What you are asked to do :: Will you restate verbatim the lines running from the line with "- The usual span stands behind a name" to the end of the data, leaving out everything else?

Material for this task ::
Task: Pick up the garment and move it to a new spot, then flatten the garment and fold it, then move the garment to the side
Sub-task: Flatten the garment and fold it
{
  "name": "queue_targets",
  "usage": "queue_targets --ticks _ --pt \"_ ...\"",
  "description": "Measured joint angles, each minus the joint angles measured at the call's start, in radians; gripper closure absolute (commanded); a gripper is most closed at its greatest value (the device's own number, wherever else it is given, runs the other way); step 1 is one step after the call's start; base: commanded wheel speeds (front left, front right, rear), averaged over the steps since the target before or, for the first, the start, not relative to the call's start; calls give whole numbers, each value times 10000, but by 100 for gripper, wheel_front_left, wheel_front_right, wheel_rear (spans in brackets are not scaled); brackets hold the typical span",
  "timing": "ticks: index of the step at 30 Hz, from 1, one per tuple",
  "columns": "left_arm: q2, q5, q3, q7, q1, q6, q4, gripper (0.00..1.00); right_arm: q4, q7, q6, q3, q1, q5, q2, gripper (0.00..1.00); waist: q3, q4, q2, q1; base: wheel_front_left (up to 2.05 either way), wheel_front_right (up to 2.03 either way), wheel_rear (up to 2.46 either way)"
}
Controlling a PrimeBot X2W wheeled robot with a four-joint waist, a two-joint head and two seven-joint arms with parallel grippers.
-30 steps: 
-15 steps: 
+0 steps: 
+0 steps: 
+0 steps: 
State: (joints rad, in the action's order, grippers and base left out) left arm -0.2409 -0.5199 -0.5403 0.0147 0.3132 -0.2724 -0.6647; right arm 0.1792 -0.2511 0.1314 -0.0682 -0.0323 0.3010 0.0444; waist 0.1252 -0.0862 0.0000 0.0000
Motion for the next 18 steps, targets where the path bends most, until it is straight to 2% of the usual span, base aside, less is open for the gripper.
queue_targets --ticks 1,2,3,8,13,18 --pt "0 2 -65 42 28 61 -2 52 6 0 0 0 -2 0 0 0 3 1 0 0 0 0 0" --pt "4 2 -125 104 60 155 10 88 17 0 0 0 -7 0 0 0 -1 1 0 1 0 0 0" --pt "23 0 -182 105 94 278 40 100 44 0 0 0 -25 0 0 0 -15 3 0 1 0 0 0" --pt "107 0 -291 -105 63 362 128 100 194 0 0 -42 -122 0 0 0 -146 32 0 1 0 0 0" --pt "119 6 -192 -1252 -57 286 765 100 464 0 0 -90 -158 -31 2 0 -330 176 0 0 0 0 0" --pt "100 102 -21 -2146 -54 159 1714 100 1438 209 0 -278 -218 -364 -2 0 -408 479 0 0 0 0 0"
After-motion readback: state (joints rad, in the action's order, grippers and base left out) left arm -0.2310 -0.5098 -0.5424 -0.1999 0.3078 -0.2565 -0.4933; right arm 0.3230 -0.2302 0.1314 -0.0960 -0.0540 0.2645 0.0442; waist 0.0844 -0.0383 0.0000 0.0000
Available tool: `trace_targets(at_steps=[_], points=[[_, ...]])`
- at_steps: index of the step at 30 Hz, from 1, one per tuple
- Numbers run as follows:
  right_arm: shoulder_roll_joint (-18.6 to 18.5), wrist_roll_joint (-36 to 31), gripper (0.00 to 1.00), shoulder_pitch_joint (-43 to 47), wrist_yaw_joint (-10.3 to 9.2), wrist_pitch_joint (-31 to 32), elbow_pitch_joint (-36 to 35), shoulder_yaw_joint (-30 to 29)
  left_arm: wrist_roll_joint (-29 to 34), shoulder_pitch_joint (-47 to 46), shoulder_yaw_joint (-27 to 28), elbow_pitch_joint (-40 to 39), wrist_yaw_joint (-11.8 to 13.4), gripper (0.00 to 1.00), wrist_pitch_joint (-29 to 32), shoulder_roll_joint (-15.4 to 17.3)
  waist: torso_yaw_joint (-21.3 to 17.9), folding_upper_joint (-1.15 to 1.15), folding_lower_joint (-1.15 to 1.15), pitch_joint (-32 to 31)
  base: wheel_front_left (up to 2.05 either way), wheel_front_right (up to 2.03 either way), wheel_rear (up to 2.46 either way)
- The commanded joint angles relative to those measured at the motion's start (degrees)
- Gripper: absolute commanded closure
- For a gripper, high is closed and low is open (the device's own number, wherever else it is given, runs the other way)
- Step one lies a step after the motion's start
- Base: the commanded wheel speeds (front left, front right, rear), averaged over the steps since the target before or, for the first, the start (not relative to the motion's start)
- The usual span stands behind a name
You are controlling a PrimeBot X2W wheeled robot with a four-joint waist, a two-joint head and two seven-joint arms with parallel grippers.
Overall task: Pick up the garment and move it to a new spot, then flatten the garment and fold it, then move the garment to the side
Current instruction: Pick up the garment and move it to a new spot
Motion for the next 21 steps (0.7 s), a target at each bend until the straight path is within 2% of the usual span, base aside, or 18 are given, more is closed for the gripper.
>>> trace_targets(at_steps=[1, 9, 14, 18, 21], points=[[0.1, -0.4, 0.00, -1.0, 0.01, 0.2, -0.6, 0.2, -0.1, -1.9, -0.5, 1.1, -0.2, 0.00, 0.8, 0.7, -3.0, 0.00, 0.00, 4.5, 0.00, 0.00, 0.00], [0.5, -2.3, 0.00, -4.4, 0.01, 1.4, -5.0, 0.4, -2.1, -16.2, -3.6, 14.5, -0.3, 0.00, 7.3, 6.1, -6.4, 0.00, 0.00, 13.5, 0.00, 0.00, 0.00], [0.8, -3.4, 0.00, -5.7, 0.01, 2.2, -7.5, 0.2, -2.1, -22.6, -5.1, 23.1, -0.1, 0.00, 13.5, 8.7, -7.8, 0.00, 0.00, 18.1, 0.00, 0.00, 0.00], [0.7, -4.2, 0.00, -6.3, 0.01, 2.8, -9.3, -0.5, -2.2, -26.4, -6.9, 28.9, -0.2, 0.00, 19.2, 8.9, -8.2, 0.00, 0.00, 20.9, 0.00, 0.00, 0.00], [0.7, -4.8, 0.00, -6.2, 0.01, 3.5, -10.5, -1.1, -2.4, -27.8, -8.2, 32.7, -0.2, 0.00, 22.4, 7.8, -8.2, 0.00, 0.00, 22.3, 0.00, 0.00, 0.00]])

Output of the task ::
- The usual span stands behind a name
You are controlling a PrimeBot X2W wheeled robot with a four-joint waist, a two-joint head and two seven-joint arms with parallel grippers.
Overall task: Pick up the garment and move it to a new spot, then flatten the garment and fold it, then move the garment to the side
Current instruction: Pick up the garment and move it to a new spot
Motion for the next 21 steps (0.7 s), a target at each bend until the straight path is within 2% of the usual span, base aside, or 18 are given, more is closed for the gripper.
>>> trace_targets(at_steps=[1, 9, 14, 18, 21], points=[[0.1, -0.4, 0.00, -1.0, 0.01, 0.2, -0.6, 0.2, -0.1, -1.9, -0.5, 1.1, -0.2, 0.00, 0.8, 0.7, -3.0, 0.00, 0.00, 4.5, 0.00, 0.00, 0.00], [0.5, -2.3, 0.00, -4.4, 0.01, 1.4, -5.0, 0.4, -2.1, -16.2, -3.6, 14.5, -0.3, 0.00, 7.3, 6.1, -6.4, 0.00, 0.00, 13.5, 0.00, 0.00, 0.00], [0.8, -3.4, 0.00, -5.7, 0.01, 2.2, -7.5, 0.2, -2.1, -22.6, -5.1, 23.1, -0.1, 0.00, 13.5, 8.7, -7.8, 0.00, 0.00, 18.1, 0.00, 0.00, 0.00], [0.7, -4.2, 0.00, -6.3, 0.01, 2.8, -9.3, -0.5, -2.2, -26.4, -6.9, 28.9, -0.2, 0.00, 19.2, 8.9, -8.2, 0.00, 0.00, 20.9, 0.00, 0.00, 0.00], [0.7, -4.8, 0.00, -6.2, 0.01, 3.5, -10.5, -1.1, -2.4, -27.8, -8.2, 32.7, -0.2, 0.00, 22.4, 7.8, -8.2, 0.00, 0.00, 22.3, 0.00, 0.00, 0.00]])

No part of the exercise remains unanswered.